INSTRUCTIONS FOR THE TASK :: Please take the lines from the one holding "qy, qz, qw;" through the one holding "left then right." in the data below and copy them exactly.

Source records:
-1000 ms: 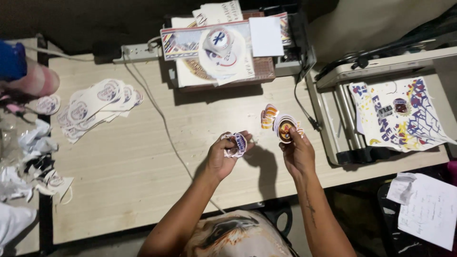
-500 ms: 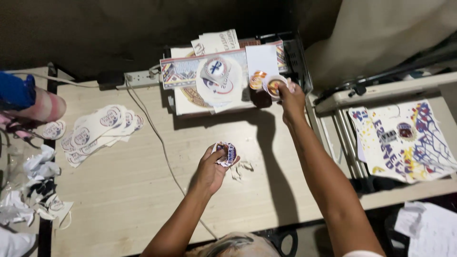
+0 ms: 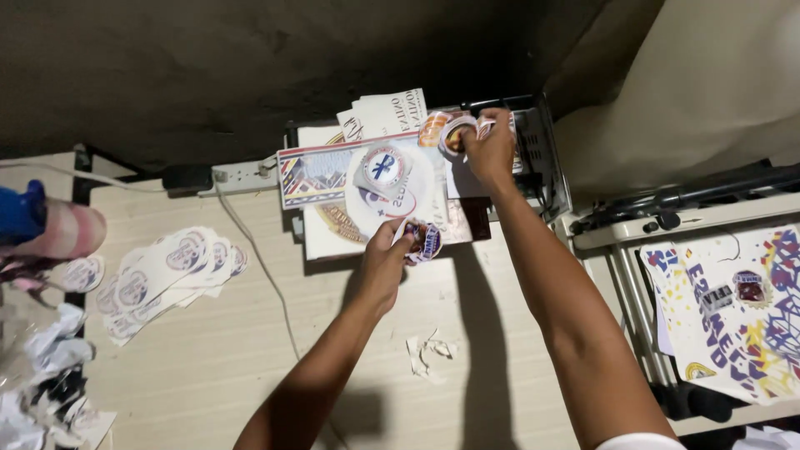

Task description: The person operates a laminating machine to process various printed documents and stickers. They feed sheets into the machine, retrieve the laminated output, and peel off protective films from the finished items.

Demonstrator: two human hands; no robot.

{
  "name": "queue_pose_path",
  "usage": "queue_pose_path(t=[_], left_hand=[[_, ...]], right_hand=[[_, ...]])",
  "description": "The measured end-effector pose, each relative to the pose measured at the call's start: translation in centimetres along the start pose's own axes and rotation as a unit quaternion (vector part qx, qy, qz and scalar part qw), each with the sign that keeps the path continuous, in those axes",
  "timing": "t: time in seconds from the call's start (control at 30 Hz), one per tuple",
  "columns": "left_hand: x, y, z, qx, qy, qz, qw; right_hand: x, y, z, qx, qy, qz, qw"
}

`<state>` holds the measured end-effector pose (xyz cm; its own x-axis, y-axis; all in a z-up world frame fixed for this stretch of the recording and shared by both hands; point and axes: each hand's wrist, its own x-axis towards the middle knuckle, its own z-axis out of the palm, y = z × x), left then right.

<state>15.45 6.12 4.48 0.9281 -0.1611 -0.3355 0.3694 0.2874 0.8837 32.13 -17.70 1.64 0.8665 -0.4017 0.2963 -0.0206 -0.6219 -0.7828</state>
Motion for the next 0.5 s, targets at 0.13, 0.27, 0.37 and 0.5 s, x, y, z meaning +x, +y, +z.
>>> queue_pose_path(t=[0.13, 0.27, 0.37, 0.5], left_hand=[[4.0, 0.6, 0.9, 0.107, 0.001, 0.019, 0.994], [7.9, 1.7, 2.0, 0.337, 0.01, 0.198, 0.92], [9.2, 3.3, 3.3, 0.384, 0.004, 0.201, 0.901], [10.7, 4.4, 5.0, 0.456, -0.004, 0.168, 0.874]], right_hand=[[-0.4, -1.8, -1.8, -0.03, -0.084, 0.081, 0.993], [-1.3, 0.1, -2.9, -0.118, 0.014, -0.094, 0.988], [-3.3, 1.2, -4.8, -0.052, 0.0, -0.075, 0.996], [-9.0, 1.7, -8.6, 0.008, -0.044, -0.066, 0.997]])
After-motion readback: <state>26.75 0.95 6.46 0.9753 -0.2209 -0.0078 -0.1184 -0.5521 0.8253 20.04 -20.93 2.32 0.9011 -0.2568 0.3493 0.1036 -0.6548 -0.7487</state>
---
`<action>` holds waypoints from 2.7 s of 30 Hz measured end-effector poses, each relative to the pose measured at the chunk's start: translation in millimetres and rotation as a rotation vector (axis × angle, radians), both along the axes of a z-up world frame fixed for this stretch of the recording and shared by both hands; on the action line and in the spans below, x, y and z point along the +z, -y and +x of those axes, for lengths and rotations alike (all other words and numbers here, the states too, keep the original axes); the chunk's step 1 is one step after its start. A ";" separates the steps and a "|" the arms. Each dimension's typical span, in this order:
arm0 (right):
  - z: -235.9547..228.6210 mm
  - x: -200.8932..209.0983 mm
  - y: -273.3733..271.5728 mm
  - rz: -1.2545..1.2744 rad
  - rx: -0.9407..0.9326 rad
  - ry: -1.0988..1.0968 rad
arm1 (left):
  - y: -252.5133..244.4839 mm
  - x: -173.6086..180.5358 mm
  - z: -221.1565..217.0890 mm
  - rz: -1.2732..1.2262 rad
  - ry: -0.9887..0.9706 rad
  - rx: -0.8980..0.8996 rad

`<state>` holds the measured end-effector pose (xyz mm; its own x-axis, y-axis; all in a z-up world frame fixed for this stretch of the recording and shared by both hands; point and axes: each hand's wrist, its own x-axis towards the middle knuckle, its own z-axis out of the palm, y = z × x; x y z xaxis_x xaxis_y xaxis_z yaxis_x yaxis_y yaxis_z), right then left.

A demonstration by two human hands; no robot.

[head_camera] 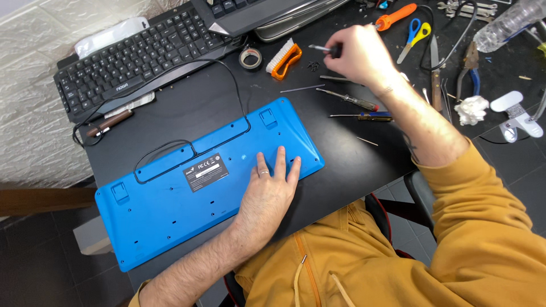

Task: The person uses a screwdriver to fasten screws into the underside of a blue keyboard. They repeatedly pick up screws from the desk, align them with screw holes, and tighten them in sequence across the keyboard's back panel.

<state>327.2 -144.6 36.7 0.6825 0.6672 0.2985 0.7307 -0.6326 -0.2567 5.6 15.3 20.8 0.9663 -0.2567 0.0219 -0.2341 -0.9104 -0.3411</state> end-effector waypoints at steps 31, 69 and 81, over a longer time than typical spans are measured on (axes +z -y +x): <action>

SOLUTION TO THE EXERCISE ::
  "columns": "left_hand: x, y, z, qx, qy, qz, qw; right_hand: x, y, z, qx, qy, qz, qw"
}

`<state>` holds the measured end-effector pose (xyz cm; its own x-axis, y-axis; all in a z-up world frame fixed for this stretch of the recording and shared by both hands; point and axes: each hand's wrist, its own x-axis towards the middle knuckle, its own z-axis out of the palm, y = z × x), left then right.

This exercise requires no further response.